PROBLEM DETAILS
Please retype the data in full, exactly as given.
** Opening DATA FOR THIS TASK block **
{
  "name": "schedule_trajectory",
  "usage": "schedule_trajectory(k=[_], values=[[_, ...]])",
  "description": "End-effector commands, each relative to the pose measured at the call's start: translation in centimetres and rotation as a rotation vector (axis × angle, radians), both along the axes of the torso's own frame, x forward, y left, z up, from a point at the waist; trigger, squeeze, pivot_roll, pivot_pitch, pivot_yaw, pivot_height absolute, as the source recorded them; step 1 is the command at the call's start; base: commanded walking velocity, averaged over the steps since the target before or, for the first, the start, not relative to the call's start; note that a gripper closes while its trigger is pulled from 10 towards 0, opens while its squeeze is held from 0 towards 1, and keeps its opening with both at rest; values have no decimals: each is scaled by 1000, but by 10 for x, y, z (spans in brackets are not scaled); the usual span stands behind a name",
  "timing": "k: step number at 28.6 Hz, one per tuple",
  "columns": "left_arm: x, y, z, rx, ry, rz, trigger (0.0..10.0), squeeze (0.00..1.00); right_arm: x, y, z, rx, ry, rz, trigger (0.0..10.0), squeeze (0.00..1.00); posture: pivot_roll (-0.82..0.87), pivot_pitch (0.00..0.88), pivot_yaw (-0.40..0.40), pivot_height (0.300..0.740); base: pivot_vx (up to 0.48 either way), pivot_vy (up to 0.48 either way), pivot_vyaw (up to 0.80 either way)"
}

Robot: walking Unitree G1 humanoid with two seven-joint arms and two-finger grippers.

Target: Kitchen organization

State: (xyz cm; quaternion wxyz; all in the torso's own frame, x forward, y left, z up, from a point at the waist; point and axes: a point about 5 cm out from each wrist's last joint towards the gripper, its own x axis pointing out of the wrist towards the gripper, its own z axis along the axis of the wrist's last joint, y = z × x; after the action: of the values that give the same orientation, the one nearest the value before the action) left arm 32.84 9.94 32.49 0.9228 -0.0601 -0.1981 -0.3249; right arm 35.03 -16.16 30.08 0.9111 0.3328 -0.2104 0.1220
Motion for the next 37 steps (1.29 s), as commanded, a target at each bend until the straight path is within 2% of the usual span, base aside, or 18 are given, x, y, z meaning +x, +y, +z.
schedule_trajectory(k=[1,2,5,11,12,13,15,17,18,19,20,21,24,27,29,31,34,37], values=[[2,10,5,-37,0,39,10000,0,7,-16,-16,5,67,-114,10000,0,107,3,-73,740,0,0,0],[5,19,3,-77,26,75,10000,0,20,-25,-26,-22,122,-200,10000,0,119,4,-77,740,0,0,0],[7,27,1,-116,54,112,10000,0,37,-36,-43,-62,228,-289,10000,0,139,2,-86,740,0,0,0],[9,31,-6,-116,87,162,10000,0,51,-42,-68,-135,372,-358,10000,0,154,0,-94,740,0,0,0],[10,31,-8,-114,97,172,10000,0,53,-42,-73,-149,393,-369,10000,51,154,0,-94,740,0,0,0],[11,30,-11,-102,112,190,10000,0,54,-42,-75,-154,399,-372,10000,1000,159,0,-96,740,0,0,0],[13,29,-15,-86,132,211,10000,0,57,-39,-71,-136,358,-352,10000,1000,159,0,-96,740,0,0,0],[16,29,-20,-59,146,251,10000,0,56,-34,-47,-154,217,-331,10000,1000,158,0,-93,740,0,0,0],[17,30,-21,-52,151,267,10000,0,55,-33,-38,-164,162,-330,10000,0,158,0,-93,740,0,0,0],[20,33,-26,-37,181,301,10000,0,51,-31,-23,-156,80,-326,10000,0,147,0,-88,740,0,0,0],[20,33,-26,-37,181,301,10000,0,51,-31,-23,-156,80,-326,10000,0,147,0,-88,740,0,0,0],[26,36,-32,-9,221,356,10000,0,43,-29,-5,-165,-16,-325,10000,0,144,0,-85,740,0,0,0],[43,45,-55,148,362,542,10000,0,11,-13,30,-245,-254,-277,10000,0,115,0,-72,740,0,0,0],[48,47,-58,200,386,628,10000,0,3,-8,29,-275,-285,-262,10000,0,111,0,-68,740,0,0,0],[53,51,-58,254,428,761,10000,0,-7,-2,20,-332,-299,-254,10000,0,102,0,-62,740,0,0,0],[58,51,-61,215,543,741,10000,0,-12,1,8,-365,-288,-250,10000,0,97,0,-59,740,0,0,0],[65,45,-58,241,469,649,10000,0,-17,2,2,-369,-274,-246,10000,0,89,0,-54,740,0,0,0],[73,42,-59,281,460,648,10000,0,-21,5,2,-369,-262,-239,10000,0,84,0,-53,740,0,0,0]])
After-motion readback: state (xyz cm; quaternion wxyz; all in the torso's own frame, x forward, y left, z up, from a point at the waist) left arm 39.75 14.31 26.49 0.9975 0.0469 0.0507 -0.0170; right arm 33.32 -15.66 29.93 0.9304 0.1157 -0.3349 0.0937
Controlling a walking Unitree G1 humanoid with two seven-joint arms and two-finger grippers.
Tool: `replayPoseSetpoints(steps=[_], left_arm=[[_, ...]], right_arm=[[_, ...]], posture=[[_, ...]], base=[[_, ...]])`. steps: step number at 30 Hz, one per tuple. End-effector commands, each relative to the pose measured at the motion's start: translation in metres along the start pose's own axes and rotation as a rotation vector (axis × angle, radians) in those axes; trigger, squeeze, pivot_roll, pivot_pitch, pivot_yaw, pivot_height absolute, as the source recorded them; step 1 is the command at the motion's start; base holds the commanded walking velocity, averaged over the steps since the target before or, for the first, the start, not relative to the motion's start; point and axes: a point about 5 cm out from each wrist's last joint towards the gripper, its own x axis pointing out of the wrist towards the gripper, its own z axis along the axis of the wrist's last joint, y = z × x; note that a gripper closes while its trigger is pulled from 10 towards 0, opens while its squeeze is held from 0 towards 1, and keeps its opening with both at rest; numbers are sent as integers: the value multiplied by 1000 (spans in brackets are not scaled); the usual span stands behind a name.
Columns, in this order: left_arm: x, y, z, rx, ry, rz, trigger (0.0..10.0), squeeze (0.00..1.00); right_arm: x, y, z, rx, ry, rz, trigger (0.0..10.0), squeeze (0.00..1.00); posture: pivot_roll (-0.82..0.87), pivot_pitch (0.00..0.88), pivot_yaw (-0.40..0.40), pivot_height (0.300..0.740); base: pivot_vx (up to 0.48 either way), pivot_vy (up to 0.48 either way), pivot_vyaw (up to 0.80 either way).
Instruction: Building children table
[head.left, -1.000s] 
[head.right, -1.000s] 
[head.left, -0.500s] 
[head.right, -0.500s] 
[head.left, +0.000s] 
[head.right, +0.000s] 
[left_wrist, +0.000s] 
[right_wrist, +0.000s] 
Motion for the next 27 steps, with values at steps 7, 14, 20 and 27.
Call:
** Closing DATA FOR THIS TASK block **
OUTPUT OF THE TASK
{
  "name": "schedule_trajectory",
  "usage": "schedule_trajectory(k=[_], values=[[_, ...]])",
  "description": "End-effector commands, each relative to the pose measured at the call's start: translation in centimetres and rotation as a rotation vector (axis × angle, radians), both along the axes of the torso's own frame, x forward, y left, z up, from a point at the waist; trigger, squeeze, pivot_roll, pivot_pitch, pivot_yaw, pivot_height absolute, as the source recorded them; step 1 is the command at the call's start; base: commanded walking velocity, averaged over the steps since the target before or, for the first, the start, not relative to the call's start; note that a gripper closes while its trigger is pulled from 10 towards 0, opens while its squeeze is held from 0 towards 1, and keeps its opening with both at rest; values have no decimals: each is scaled by 1000, but by 10 for x, y, z (spans in brackets are not scaled); the usual span stands behind a name",
  "timing": "k: step number at 28.6 Hz, one per tuple",
  "columns": "left_arm: x, y, z, rx, ry, rz, trigger (0.0..10.0), squeeze (0.00..1.00); right_arm: x, y, z, rx, ry, rz, trigger (0.0..10.0), squeeze (0.00..1.00); posture: pivot_roll (-0.82..0.87), pivot_pitch (0.00..0.88), pivot_yaw (-0.40..0.40), pivot_height (0.300..0.740); base: pivot_vx (up to 0.48 either way), pivot_vy (up to 0.48 either way), pivot_vyaw (up to 0.80 either way)"
}

Robot: walking Unitree G1 humanoid with two seven-joint arms and two-finger grippers.

Target: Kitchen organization

State: (xyz cm; quaternion wxyz; all in the torso's own frame, x forward, y left, z up, from a point at the waist; point and axes: a point about 5 cm out from each wrist's last joint towards the gripper, its own x axis pointing out of the wrist towards the gripper, its own z axis along the axis of the wrist's last joint, y = z × x; after the action: of the values that give the same orientation, the one nearest the value before the action) left arm 32.84 9.94 32.49 0.9228 -0.0601 -0.1981 -0.3249; right arm 35.03 -16.16 30.08 0.9111 0.3328 -0.2104 0.1220
Motion for the next 37 steps (1.29 s), as commanded, a target at each bend until the straight path is within 2% of the usual span, base aside, or 18 are given, x, y, z meaning +x, +y, +z.
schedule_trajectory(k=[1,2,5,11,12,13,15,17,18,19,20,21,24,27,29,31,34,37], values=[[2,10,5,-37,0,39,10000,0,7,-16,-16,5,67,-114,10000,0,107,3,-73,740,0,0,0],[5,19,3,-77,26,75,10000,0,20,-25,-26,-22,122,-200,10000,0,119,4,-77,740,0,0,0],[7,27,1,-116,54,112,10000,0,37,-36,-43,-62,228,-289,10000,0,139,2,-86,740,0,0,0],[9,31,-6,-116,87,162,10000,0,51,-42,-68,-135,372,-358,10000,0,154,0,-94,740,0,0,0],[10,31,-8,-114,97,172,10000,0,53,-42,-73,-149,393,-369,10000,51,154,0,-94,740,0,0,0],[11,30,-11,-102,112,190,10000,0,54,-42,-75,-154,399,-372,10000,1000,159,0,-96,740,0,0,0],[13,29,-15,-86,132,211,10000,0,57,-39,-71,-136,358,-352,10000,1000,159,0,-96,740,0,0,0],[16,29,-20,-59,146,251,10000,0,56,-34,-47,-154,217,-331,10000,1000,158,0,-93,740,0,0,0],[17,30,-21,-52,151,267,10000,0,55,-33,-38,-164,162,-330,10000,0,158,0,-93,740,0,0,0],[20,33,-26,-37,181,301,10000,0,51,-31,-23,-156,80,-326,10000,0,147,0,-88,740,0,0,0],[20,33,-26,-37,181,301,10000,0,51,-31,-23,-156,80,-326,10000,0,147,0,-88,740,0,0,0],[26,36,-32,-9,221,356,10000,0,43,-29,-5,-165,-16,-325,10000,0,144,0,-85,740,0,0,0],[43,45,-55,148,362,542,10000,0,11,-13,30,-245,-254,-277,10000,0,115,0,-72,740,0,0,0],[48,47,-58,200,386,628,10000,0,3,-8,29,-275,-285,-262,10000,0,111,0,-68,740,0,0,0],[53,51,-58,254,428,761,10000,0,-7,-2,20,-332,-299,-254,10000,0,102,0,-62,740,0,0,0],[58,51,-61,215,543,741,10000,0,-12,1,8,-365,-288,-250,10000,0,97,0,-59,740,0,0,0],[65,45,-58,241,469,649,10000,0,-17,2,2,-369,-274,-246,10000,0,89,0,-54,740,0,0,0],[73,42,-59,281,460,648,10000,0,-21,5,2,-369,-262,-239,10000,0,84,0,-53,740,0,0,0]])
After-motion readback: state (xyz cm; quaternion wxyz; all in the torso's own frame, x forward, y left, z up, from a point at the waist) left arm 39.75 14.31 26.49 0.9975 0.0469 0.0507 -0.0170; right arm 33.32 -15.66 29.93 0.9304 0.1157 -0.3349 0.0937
Controlling a walking Unitree G1 humanoid with two seven-joint arms and two-finger grippers.
Tool: `replayPoseSetpoints(steps=[_], left_arm=[[_, ...]], right_arm=[[_, ...]], posture=[[_, ...]], base=[[_, ...]])`. steps: step number at 30 Hz, one per tuple. End-effector commands, each relative to the pose measured at the motion's start: translation in metres along the start pose's own axes and rotation as a rotation vector (axis × angle, radians) in those axes; trigger, squeeze, pivot_roll, pivot_pitch, pivot_yaw, pivot_height absolute, as the source recorded them; step 1 is the command at the motion's start; base holds the commanded walking velocity, averaged over the steps since the target before or, for the first, the start, not relative to the motion's start; point and axes: a point about 5 cm out from each wrist's last joint towards the gripper, its own x axis pointing out of the wrist towards the gripper, its own z axis along the axis of the wrist's last joint, y = z × x; note that a gripper closes while its trigger is pulled from 10 towards 0, opens while its squeeze is held from 0 towards 1, and keeps its opening with both at rest; numbers are sent as integers: the value multiplied by 1000 (spans in brackets are not scaled); the usual span stands behind a name.
Columns, in this order: left_arm: x, y, z, rx, ry, rz, trigger (0.0..10.0), squeeze (0.00..1.00); right_arm: x, y, z, rx, ry, rz, trigger (0.0..10.0), squeeze (0.00..1.00); posture: pivot_roll (-0.82..0.87), pivot_pitch (0.00..0.88), pivot_yaw (-0.40..0.40), pivot_height (0.300..0.740); base: pivot_vx (up to 0.48 either way), pivot_vy (up to 0.48 either way), pivot_vyaw (up to 0.80 either way).
Instruction: Building children table
[head.left, -1.000s] 
[head.right, -1.000s] 
[head.left, -0.500s] 
[head.right, -0.500s] 
[head.left, +0.000s] 
[head.right, +0.000s] 
[left_wrist, +0.000s] 
[right_wrist, +0.000s] 
Motion for the next 27 steps, with values at steps 7, 14, 20 and 27.
Call:

That completes the answer.